Posts: 39 | Location: Bdr Sunway, Selangor, Malaysia | Registered: June 08, 2005
posted
Case back

 
Posts: 39 | Location: Bdr Sunway, Selangor, Malaysia | Registered: June 08, 2005
posted
movement

 
Posts: 39 | Location: Bdr Sunway, Selangor, Malaysia | Registered: June 08, 2005
Life Achievement
Military Expert
Picture of Greg Crockett
posted
Hello again, Lau Siew Ming.

While your Fleet Air Arm Instrument Watch could have seen post-war duty as a deck watch, I don't think it would have been used as such for long. Otherwise, it would have eventually been re-marked with NATO codes on the back.

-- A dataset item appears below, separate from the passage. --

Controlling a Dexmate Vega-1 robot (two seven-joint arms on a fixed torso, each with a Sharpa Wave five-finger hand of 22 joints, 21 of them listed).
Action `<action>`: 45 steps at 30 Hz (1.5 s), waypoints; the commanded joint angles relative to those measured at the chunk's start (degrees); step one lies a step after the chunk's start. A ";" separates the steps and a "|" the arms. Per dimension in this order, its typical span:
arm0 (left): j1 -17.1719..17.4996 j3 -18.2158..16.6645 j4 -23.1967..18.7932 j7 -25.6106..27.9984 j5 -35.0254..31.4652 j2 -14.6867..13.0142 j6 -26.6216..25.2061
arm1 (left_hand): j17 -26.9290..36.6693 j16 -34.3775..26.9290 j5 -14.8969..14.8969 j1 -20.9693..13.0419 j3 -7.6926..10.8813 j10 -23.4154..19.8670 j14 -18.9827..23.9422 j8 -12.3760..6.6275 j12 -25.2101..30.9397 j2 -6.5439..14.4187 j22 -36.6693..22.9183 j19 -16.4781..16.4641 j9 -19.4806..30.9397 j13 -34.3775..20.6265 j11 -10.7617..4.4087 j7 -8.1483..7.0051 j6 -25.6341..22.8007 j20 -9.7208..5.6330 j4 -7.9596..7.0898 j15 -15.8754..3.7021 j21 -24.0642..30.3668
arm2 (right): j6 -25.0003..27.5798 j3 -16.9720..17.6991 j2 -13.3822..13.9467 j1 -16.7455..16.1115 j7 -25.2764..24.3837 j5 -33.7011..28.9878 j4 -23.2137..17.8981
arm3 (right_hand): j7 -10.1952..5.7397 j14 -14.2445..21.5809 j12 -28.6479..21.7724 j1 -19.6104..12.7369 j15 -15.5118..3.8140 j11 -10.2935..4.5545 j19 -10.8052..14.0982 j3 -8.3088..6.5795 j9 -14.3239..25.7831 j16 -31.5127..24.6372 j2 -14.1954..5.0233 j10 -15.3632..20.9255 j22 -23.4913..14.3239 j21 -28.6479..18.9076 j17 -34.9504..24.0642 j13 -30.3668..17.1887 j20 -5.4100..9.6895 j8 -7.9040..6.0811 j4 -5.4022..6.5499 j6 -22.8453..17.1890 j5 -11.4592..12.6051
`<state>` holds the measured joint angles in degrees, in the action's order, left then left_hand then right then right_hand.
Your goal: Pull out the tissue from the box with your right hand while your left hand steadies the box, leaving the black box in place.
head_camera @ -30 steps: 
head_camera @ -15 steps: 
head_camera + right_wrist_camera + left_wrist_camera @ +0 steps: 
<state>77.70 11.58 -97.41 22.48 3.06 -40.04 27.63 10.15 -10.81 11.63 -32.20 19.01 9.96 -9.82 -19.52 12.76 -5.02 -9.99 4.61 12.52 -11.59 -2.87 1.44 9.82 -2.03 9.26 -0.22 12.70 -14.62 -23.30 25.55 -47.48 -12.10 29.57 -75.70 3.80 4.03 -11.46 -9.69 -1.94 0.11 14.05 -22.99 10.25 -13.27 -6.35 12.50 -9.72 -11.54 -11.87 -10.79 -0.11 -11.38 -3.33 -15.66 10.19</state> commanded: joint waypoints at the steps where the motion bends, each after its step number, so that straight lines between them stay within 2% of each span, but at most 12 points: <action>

The bezel would have been turned to the position of the hour hand to mark the time of take off so that the pilot would have an idea of how long he had been in the air. The time of take-off was of use for navigation and fuel consumption.

This is an eye catching timepiece. The roman numerals and time of trip bezel make an attractive contrast.

The black bezel with locking nut is interesting. Maybe someone knows, where all H.S.4 watches set up with locking bezels?

Best regards,
Greg
 
Posts: 1819 | Location: East Lansing, Michigan USA | Registered: November 24, 2002
posted
The bezel is marked off in 360 degrees so I think it might be more for a compass then a watch,in a compass you would set the bezel ring for magnetic declination by rotation the bezel with the crown and then lock it in place.There is no need or use for this in a watch that I know of. I might be very wrong but I think that's a watch fitted into a compass case.
 
Posts: 110 | Location: Fort Wayne, Indiana U.S.of A. | Registered: April 29, 2006
posted
Here is something that I think most everyone who is fascinated by watches and clocks would be interested in knowing.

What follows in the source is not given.